━━━ RECORDS TO PROCESS ━━━

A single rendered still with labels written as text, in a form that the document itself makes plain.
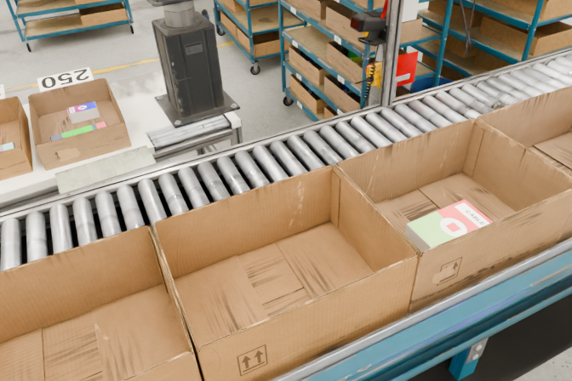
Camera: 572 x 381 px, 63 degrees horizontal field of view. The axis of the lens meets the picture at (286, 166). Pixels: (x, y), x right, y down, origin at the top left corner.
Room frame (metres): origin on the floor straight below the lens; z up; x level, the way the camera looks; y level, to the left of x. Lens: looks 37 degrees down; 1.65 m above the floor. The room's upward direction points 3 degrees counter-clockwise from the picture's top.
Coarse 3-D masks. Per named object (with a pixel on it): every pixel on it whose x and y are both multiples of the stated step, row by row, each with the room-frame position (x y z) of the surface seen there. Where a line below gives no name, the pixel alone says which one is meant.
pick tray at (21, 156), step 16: (16, 96) 1.56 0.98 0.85; (0, 112) 1.53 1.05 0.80; (16, 112) 1.55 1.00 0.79; (0, 128) 1.49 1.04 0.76; (16, 128) 1.48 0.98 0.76; (0, 144) 1.38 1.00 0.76; (16, 144) 1.38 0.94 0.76; (0, 160) 1.19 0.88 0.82; (16, 160) 1.21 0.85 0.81; (0, 176) 1.19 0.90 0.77; (16, 176) 1.20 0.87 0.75
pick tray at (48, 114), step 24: (48, 96) 1.59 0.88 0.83; (72, 96) 1.63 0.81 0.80; (96, 96) 1.66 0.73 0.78; (48, 120) 1.53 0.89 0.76; (96, 120) 1.52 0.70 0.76; (120, 120) 1.49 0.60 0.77; (48, 144) 1.24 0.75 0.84; (72, 144) 1.27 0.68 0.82; (96, 144) 1.30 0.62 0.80; (120, 144) 1.33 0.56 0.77; (48, 168) 1.23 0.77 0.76
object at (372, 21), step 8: (352, 16) 1.57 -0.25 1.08; (360, 16) 1.56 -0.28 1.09; (368, 16) 1.55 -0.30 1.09; (376, 16) 1.56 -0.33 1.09; (352, 24) 1.56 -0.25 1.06; (360, 24) 1.53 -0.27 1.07; (368, 24) 1.54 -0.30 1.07; (376, 24) 1.55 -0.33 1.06; (384, 24) 1.56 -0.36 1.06; (368, 32) 1.57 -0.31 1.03; (376, 32) 1.57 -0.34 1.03; (368, 40) 1.56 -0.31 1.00
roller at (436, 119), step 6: (414, 102) 1.56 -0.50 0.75; (420, 102) 1.55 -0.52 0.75; (414, 108) 1.54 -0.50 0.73; (420, 108) 1.52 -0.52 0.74; (426, 108) 1.50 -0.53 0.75; (420, 114) 1.50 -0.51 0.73; (426, 114) 1.48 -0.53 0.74; (432, 114) 1.46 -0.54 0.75; (438, 114) 1.46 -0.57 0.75; (432, 120) 1.44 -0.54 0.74; (438, 120) 1.43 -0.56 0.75; (444, 120) 1.42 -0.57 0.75; (438, 126) 1.41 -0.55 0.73; (444, 126) 1.39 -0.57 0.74
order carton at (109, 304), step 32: (64, 256) 0.57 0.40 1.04; (96, 256) 0.59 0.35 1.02; (128, 256) 0.61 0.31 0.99; (160, 256) 0.55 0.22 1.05; (0, 288) 0.53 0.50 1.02; (32, 288) 0.55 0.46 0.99; (64, 288) 0.56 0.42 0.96; (96, 288) 0.58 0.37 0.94; (128, 288) 0.61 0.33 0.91; (160, 288) 0.62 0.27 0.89; (0, 320) 0.52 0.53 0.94; (32, 320) 0.54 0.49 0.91; (64, 320) 0.55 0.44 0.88; (96, 320) 0.55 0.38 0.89; (128, 320) 0.54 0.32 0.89; (160, 320) 0.54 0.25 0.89; (0, 352) 0.49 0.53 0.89; (32, 352) 0.48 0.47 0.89; (64, 352) 0.49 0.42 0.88; (96, 352) 0.48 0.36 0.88; (128, 352) 0.48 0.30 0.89; (160, 352) 0.47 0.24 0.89; (192, 352) 0.38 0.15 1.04
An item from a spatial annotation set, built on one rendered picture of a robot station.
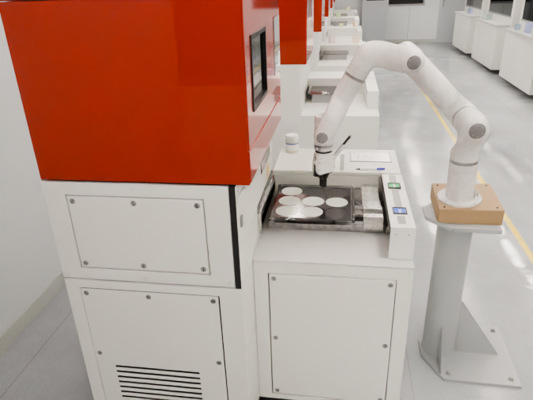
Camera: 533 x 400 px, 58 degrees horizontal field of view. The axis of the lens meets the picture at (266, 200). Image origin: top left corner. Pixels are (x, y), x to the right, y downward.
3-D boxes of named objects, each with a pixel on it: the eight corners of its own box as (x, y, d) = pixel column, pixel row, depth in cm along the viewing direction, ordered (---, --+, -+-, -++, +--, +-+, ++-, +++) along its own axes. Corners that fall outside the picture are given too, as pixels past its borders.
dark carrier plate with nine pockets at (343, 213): (270, 217, 209) (270, 216, 209) (280, 186, 240) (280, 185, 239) (350, 221, 204) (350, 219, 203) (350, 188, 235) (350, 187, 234)
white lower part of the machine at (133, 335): (99, 430, 219) (62, 278, 185) (162, 316, 292) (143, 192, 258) (253, 448, 208) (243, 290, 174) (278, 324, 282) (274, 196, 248)
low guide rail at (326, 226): (268, 228, 216) (268, 221, 215) (269, 225, 218) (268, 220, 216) (382, 232, 208) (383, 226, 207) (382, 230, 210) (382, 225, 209)
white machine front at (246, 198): (235, 288, 175) (228, 186, 158) (268, 196, 248) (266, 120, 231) (243, 289, 174) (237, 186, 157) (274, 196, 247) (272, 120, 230)
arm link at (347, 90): (365, 86, 189) (327, 151, 202) (364, 78, 203) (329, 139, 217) (344, 75, 188) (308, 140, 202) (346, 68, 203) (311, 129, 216)
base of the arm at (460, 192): (480, 190, 226) (485, 153, 218) (483, 209, 210) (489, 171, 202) (437, 187, 232) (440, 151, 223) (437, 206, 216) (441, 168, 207)
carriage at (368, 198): (363, 229, 205) (363, 223, 204) (361, 194, 238) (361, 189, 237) (382, 230, 204) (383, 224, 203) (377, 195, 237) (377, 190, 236)
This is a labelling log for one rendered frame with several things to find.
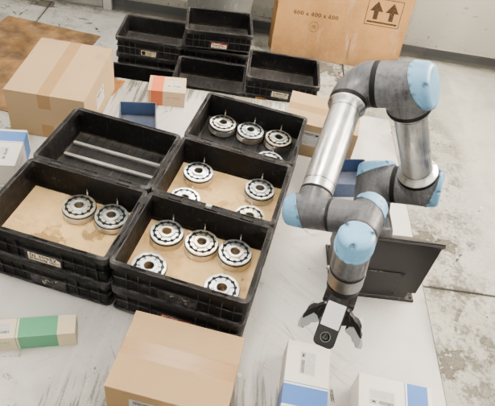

━━━

REQUIREMENT: Read the entries and select each line where the word "direction" is found.

ANSWER FOR THE TASK:
Room frame (metres): origin on the floor straight below the lens; z up; x level, the way the camera looks; y level, to the left of x. Lens: looks 37 degrees down; 1.65 m above the floor. The room's upward direction points 3 degrees counter-clockwise from the picture's top.
3-D boxes of named objects, each with a pixel on it: the eight corners of its own box as (x, y, d) = pixel column, pixel row, depth in cm along the viewing direction, ordered (---, --+, -+-, -++, +--, +-+, ++-, +++) along its own axes. Corners that fall outside the picture are given too, as pixels past its borders.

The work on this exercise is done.